### What the exercise asks
Reproduce each line of the listing exactly.
##### Available data #####
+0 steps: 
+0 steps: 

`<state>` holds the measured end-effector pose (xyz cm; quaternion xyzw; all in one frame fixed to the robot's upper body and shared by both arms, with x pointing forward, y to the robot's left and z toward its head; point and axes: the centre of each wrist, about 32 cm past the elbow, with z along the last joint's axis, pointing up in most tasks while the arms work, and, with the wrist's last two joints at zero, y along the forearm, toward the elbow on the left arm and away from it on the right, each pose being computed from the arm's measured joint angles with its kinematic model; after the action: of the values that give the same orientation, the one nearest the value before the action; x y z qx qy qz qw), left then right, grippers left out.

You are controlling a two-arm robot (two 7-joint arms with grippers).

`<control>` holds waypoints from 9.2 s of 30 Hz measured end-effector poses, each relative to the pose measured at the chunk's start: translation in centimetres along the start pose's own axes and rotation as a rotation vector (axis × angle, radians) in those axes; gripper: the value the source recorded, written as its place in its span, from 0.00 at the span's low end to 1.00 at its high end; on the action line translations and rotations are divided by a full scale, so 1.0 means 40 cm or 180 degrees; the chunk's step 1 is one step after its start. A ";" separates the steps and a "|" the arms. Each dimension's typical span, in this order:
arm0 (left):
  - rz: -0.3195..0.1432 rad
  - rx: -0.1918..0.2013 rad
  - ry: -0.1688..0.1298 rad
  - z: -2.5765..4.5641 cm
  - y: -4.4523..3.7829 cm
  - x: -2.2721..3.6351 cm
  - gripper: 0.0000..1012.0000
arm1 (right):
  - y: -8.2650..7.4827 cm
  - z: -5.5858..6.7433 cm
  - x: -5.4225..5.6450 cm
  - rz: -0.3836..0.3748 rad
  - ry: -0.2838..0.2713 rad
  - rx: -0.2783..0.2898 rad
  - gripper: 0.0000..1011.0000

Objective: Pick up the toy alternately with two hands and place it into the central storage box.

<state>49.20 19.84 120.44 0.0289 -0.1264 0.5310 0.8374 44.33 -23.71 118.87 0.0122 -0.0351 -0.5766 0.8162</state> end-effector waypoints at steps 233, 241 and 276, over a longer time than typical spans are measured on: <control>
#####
### Task response
+0 steps: 
+0 steps: 

`<state>` holds the measured end-effector pose (xyz cm; quaternion xyzw; all in one frame fixed to the robot's upper body and shared by both arms, with x pointing forward, y to the robot's left and z toward its head; point and axes: the centre of each wrist, about 32 cm past the elbow, with z along the last joint's axis, pointing up in most tasks while the arms work, and, with the wrist's last two joints at zero, y along the forearm, toward the elbow on the left arm and away from it on the right, each pose being computed from the arm's measured joint angles with its kinematic model; after the action: of the values that give the same orientation, the one nearest the value before the action; x y z qx qy qz qw), left then right, grippers left out.

You are controlling a two-arm robot (two 7-joint arms with grippers).

`<control>` holds waypoints from 9.2 s of 30 Hz measured end-effector poses, each relative to the pose measured at the chunk's start: translation in centimetres along the start pose's own axes and rotation as a rotation vector (axis × angle, radians) in those axes; gripper: the value the source recorded, written as its place in its span, from 0.00 at the span's low end to 1.00 at its high end; on the action line translations and rotations are divided by a full scale, so 1.0 means 40 cm or 180 degrees; the chunk's step 1 is one step after its start. A ";" separates the steps and a "|" the arms. Each dimension's typical span, in this order:
arm0 (left):
  - rz: -0.3195..0.1432 rad
  - rx: -0.1918..0.2013 rad
  - ry: -0.1688..0.1298 rad
  - z: -2.5765..4.5641 cm
  - y: -4.4523..3.7829 cm
  - x: -2.2721..3.6351 cm
  - gripper: 0.0000..1012.0000
arm1 (right):
  - y: -8.2650..7.4827 cm
  - z: -5.5858..6.7433 cm
  - x: -5.4225..5.6450 cm
  - rz: -0.3836..0.3748 rad
  - ry: -0.2838..0.2713 rad
  - rx: -0.2783..0.2898 rad
  - gripper: 0.0000..1011.0000

Objective: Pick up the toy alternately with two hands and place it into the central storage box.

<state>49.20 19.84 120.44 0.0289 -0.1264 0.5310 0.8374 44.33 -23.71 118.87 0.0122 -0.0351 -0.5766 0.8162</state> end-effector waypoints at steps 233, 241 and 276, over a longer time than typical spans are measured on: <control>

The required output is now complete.